Julie Brimblecombe and Megan Ferguson
22 January 2020
The Healthy Stores 2020 study began in 2018 as a partnership between The Arnhem Land Progress Aboriginal Corporation (ALPA), who own and/or manage retail stores in the Northern Territory and Northern Queensland, and a team of researchers led by A/Prof. Julie Brimblecombe. The co-designed study introduced a strategy that restricted the merchandising of discretionary products, while allowing for substitute merchandising of healthy core foods with an aim to reduce the volume of targeted discretionary items, and free sugars, purchased. The results of the study, recently published in the Lancet Planetary Health and summarised here (report and infographic), demonstrate statistically significant reductions in free sugars from food and drinks purchased, with no adverse impact on store gross profit. Coupled with positive feedback from customers, community leaders, and store managers, and support from store owners, ALPA has now formally adopted the Healthy Stores 2020 strategy and has integrated the strategy into their nutrition policy, making them a world leader in healthy retail strategies.
Building on the evidence of Healthy Stores 2020 and careful review of other global evidence of effective in-store strategies, a series of policy actions has been co-designed with stakeholders to support retailers in remote Aboriginal and Torres Strait Islander communities to inform their own evidence-informed store nutrition policies and adopt healthier retail strategies.

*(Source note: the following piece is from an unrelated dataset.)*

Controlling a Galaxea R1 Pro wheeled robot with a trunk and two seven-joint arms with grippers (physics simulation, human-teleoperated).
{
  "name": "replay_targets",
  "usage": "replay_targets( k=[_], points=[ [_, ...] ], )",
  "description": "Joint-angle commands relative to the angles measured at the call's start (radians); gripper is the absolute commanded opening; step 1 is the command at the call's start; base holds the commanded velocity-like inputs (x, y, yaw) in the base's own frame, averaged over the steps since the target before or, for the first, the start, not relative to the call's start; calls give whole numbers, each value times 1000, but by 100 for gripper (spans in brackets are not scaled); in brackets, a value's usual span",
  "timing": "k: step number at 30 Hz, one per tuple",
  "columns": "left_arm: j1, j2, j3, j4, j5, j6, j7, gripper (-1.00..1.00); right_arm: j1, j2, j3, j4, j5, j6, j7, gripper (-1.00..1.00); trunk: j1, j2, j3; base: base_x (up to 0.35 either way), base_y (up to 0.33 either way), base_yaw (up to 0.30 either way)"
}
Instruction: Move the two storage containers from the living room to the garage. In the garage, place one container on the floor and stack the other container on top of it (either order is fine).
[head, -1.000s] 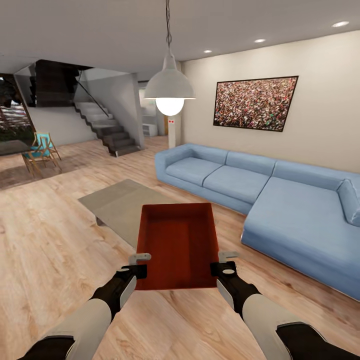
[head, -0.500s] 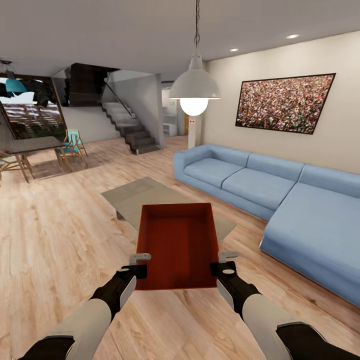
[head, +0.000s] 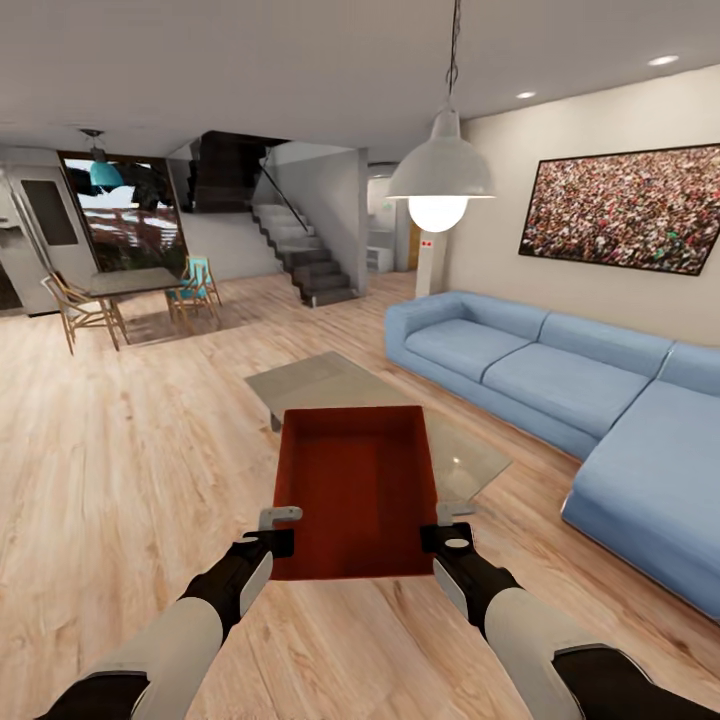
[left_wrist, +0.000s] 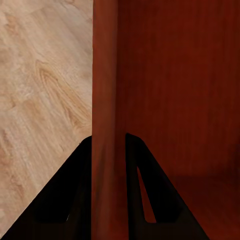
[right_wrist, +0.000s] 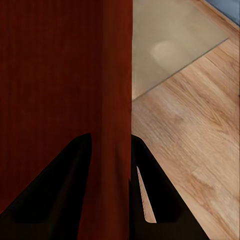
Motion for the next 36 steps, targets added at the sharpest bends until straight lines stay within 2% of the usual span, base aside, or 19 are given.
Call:
replay_targets(
  k=[1, 36],
  points=[
    [-1, 1, -16, -4, 10, -48, 3, -100, -1, -13, 21, 4, -18, 5, -2, -100, 1, -2, -2, 0, 0, 270],
    [-1, -1, -16, -4, 10, -45, 3, -100, -1, -13, 21, 4, -18, 5, -2, -100, 1, -2, -2, 0, 0, 270]
  ],
)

What is next for Healthy Stores 2020?
Sustained scale-up of best-practice policy across all remote food retail stores in Australia, requires a well-designed implementation strategy. Remote retailers and the Aboriginal health service sectors have called for benchmarking to standardise remote store operations for improved food security as evidenced in submissions to the parliamentary inquiry in to food pricing and food security in remote Indigenous communities. The next step for Healthy Stores 2020 is to co-design a benchmarking continuous improvement model with the remote retail, health service, and government policy-making sectors. This model will utilise the policy evidence and technologies that have been purposely co-designed with stakeholders to appraise and provide feedback to store owners on implementation of best practice policy in remote stores.
Healthy Stores 2020 demonstrates the commitment of Aboriginal and Torres Strait Islander leaders in remote communities in tackling the high prevalence of diet-related chronic disease through transformation of their community food retail environment. It further demonstrates how the research community can partner with the food retail sector to help champion this transformation.